**INSTRUCTIONS FOR THE TASK**
Search the data below for the word "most" and copy each line that holds it.

(Collection entries)
——
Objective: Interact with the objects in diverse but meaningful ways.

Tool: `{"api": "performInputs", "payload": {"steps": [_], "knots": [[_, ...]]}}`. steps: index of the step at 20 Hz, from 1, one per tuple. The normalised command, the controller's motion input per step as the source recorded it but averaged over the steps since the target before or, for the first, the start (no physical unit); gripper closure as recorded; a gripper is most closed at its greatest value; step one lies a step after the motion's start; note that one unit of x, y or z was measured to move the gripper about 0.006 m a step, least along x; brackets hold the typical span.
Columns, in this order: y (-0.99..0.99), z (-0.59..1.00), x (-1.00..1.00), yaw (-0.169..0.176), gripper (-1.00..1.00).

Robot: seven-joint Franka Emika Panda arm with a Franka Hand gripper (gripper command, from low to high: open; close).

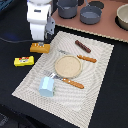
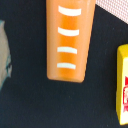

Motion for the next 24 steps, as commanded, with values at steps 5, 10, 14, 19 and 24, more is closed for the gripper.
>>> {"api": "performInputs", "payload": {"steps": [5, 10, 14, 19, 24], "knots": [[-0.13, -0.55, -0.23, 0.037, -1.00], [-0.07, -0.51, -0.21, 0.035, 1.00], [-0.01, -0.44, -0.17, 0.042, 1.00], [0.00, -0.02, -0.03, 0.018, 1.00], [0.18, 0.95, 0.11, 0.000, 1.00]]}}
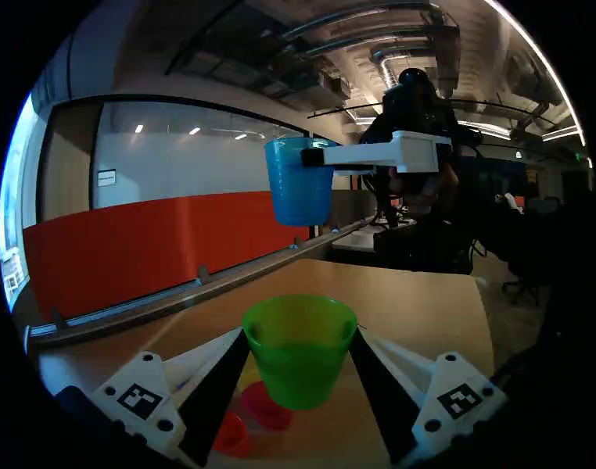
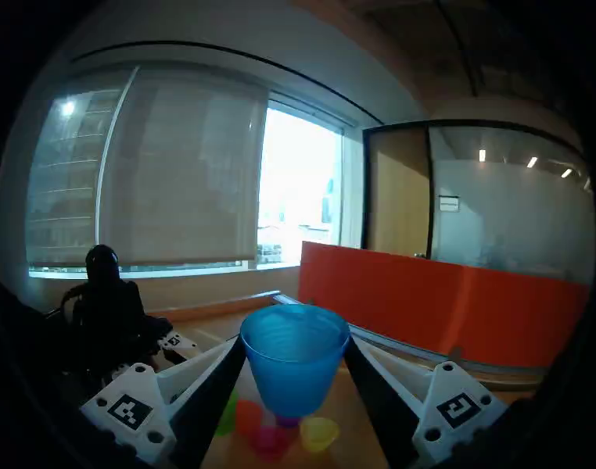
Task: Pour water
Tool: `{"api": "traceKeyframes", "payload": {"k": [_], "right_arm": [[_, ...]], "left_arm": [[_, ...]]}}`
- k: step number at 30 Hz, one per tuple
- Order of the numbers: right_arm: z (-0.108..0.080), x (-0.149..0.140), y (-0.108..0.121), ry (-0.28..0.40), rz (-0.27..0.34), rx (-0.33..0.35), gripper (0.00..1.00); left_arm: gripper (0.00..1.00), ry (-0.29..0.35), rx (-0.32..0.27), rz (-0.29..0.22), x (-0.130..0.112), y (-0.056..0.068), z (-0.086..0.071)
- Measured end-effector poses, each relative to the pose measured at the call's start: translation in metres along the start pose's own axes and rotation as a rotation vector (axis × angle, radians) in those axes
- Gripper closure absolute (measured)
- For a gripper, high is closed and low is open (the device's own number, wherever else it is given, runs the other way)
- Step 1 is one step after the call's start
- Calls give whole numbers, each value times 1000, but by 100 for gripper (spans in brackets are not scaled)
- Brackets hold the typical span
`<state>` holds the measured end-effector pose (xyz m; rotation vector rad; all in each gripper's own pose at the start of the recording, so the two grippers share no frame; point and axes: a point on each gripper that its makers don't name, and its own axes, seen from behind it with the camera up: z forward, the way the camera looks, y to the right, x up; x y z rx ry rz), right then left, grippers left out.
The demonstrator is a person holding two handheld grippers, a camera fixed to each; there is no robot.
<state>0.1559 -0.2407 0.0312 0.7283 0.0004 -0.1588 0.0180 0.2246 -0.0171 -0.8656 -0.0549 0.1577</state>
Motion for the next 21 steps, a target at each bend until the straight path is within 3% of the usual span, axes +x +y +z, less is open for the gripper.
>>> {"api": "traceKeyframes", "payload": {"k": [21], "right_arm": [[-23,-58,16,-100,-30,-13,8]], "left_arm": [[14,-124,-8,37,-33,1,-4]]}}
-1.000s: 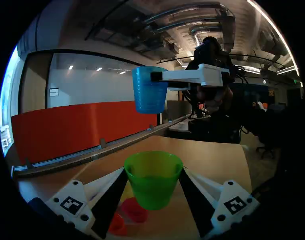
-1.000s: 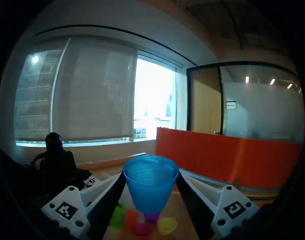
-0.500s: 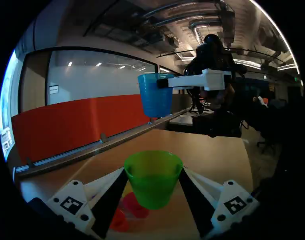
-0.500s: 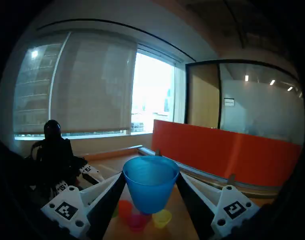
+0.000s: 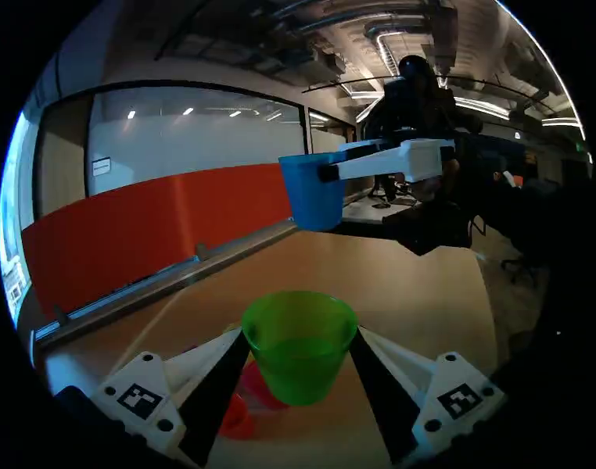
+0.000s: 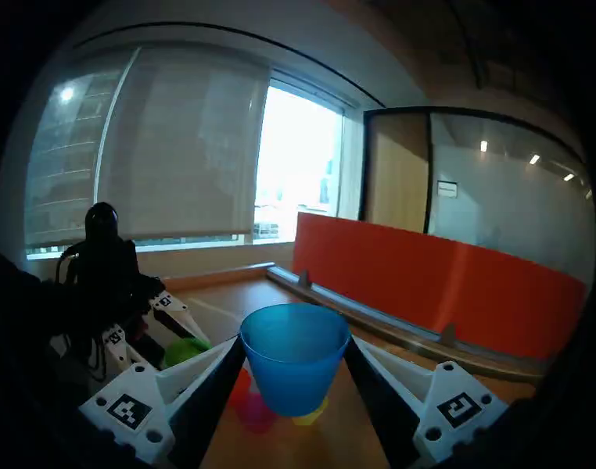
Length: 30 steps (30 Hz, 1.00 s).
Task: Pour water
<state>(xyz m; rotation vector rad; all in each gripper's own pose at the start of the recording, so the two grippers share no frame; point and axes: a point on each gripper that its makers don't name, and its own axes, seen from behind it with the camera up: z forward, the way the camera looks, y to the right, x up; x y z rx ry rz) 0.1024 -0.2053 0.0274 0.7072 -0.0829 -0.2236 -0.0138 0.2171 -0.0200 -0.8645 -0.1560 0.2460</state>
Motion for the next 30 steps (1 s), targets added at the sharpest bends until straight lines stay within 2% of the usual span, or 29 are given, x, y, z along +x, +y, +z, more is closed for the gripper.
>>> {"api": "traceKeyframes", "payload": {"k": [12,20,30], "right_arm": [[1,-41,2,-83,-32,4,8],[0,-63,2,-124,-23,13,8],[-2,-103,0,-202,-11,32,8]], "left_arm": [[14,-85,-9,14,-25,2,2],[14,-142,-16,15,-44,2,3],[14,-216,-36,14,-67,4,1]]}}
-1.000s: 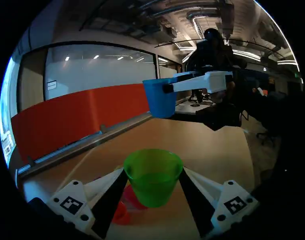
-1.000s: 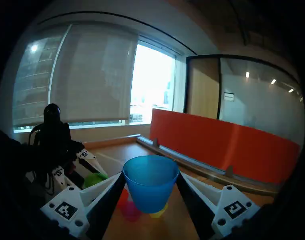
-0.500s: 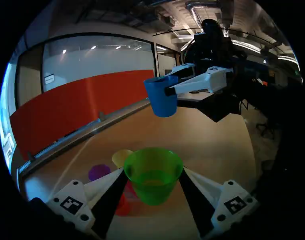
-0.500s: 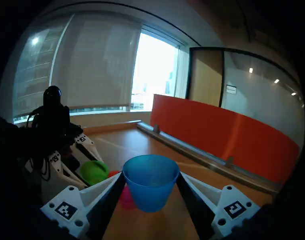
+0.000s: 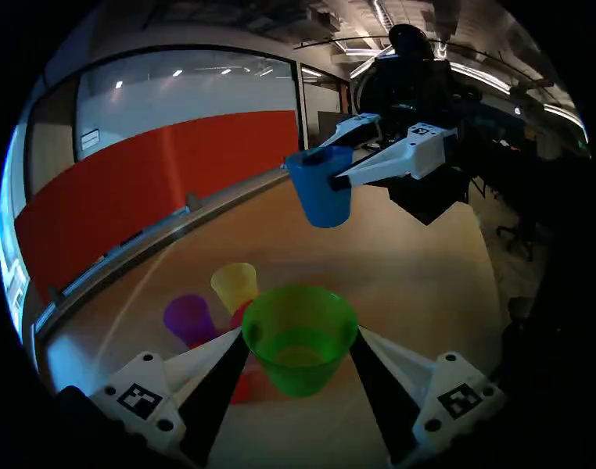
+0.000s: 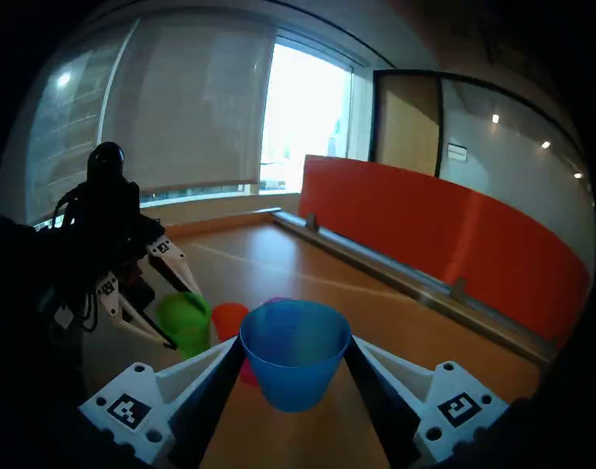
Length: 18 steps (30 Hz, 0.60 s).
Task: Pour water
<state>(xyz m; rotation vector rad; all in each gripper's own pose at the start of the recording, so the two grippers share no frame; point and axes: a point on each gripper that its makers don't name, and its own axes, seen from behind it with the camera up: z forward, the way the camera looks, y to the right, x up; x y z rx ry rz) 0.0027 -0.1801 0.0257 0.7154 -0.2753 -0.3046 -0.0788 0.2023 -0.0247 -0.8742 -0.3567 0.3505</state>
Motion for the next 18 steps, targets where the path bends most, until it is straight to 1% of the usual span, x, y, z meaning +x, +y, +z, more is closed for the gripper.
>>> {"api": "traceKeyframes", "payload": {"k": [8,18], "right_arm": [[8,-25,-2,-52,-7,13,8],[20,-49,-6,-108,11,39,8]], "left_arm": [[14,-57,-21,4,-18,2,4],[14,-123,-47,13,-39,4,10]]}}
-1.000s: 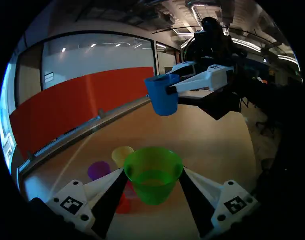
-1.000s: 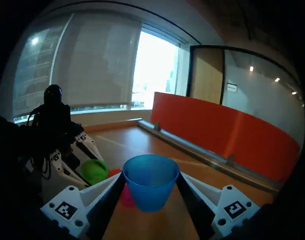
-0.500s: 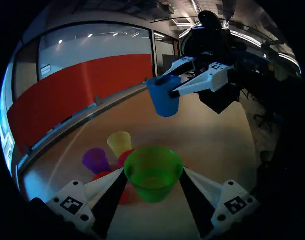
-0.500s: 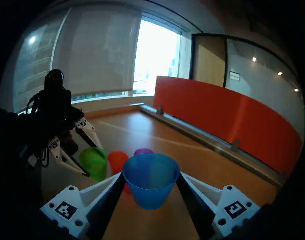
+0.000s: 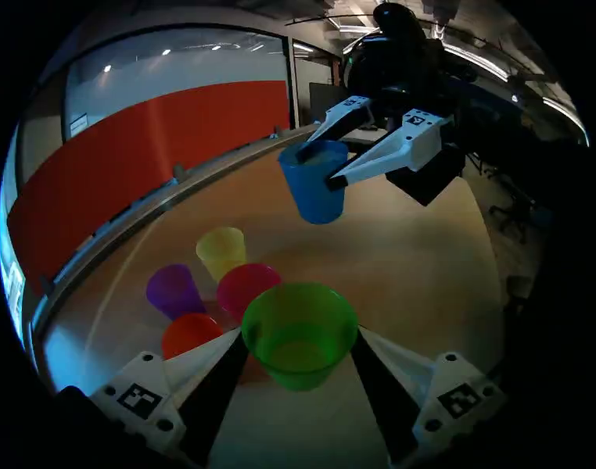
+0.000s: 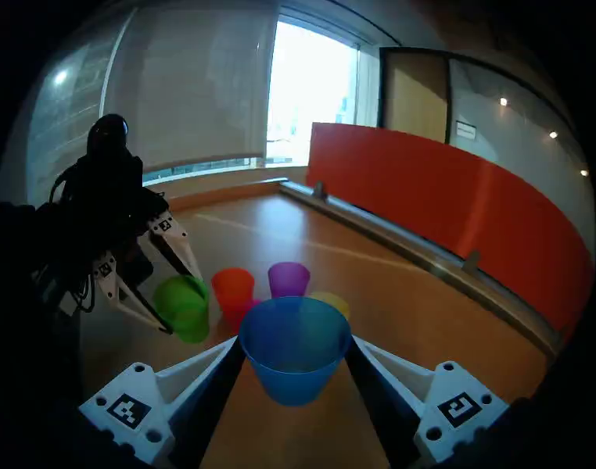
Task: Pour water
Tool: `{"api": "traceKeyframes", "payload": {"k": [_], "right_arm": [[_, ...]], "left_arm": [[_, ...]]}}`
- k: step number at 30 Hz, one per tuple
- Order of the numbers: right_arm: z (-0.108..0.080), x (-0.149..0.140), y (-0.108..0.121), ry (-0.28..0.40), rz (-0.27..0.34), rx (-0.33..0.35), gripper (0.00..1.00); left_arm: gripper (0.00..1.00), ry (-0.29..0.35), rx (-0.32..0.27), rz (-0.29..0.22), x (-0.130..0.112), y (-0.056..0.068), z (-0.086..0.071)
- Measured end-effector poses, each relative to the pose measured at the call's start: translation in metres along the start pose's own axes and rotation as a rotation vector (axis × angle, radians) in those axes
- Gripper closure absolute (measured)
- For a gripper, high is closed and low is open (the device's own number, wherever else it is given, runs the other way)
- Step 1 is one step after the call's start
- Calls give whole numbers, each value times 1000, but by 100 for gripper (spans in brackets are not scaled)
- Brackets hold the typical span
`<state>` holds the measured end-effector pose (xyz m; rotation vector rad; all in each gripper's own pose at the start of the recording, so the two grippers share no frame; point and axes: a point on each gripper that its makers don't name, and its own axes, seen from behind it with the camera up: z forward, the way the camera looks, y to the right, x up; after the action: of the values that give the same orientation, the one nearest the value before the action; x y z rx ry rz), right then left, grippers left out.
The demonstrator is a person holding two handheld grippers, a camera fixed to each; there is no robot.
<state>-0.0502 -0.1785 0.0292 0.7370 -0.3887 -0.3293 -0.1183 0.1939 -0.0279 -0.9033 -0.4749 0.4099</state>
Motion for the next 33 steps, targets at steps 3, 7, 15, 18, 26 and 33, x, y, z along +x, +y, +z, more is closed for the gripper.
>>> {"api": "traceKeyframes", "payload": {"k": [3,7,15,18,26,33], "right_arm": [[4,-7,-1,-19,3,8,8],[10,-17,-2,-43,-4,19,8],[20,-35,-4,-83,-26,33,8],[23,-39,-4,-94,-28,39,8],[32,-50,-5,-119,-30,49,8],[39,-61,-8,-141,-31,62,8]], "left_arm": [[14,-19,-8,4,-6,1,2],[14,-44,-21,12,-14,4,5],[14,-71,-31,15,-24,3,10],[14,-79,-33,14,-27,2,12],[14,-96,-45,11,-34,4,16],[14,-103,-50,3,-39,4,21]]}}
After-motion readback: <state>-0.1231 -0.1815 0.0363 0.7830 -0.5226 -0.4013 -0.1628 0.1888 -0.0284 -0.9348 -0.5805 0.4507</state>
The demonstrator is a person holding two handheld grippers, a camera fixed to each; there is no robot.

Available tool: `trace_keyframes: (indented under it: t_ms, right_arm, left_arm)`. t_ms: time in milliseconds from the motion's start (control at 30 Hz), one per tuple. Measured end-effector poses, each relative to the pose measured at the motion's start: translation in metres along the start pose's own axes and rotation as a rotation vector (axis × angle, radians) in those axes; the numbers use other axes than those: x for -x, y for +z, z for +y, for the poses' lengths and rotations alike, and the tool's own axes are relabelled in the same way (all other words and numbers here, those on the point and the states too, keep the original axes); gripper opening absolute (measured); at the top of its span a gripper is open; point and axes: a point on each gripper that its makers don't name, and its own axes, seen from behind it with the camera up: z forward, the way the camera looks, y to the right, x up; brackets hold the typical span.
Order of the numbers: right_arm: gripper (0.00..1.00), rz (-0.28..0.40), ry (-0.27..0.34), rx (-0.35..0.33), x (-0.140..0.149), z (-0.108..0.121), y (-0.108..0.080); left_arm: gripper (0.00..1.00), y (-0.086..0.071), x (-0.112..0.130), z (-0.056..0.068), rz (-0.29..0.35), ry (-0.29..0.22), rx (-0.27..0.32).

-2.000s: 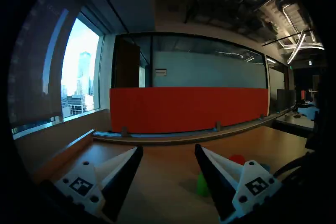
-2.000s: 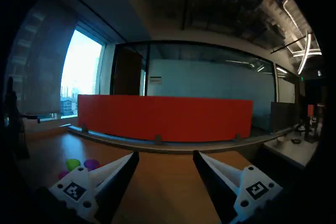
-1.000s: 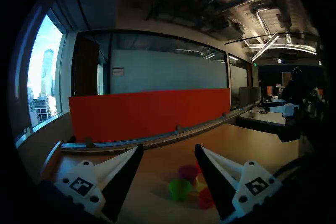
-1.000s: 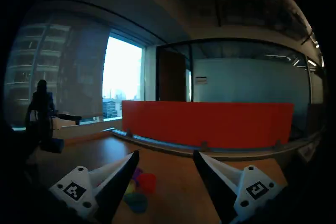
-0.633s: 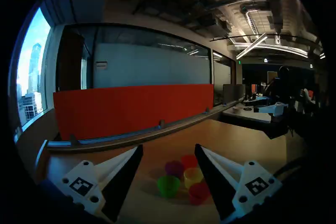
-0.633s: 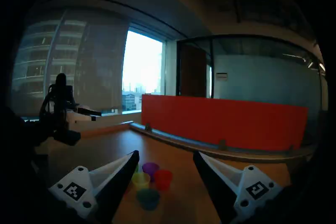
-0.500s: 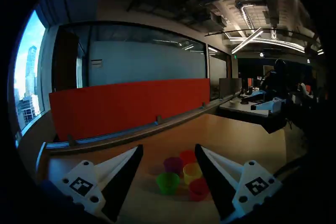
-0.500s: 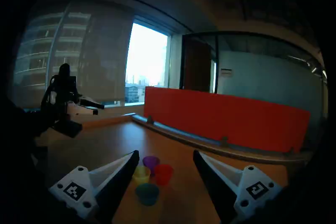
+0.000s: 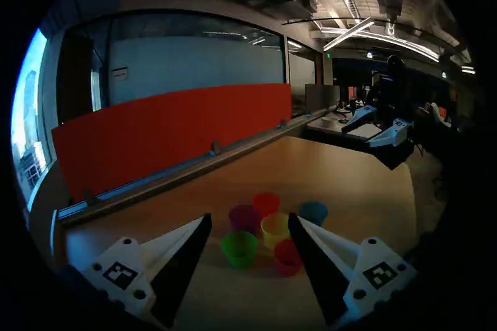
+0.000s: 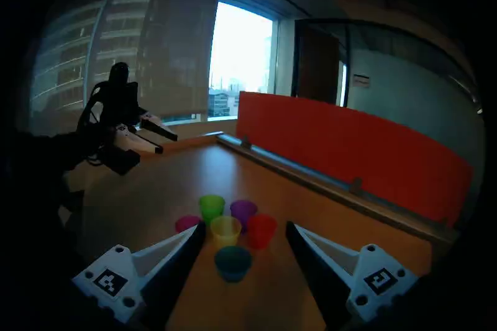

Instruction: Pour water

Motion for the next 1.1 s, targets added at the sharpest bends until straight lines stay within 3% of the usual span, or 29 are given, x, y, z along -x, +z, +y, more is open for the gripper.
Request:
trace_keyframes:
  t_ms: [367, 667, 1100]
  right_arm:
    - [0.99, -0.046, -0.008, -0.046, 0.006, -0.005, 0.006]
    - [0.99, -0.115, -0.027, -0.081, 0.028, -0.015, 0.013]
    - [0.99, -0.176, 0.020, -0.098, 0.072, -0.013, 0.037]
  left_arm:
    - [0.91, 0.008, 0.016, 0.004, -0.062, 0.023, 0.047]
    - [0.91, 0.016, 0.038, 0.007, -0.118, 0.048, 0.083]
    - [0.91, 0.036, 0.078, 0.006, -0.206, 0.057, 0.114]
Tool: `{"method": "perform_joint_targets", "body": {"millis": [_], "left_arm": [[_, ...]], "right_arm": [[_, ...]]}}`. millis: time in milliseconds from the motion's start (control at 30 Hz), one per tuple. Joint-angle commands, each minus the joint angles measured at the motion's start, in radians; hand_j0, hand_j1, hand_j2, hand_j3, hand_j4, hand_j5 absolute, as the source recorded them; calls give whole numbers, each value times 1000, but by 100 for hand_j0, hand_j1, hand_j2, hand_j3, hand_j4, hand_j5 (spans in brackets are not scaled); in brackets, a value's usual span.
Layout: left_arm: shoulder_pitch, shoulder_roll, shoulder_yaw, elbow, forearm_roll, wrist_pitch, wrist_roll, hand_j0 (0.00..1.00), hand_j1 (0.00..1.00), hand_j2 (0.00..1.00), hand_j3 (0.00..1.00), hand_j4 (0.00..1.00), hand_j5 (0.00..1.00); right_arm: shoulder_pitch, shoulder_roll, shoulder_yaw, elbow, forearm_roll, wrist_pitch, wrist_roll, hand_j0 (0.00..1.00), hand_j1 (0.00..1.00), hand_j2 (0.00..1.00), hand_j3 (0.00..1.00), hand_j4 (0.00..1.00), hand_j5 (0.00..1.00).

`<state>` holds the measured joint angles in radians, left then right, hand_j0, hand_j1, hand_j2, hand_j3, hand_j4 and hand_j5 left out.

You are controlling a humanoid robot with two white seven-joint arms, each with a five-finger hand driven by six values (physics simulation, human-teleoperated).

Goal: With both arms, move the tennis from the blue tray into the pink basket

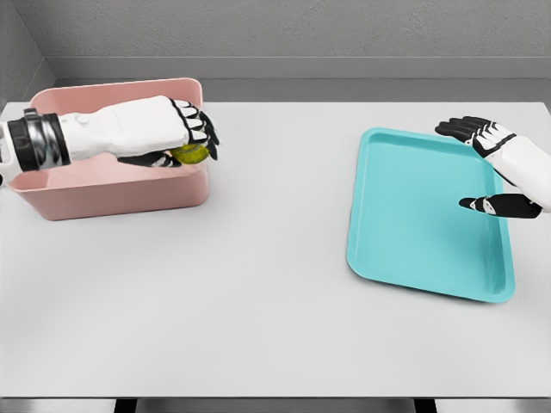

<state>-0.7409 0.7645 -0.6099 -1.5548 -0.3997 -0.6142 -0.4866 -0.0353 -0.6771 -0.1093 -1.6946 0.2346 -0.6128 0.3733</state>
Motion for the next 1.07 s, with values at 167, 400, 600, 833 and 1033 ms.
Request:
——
**OUTPUT BELOW**
Tool: `{"api": "performInputs", "payload": {"steps": [_], "knots": [[_, ...]]}}`. steps: index of the step at 20 Hz, from 1, one per tuple. The normalised command, the controller's motion input per step as the source recorded it but averaged over the steps since the target before or, for the first, the start (no physical unit); gripper closure as recorded; a gripper is most closed at its greatest value; step one lies a step after the motion's start; note that one unit of x, y or z was measured to move the gripper about 0.006 m a step, least along x; brackets hold the typical span.
Motion for the next 18 steps, targets where the path bends most, until it is straight to 1% of the usual span, x, y, z meaning +x, +y, +z, more is closed for the gripper.

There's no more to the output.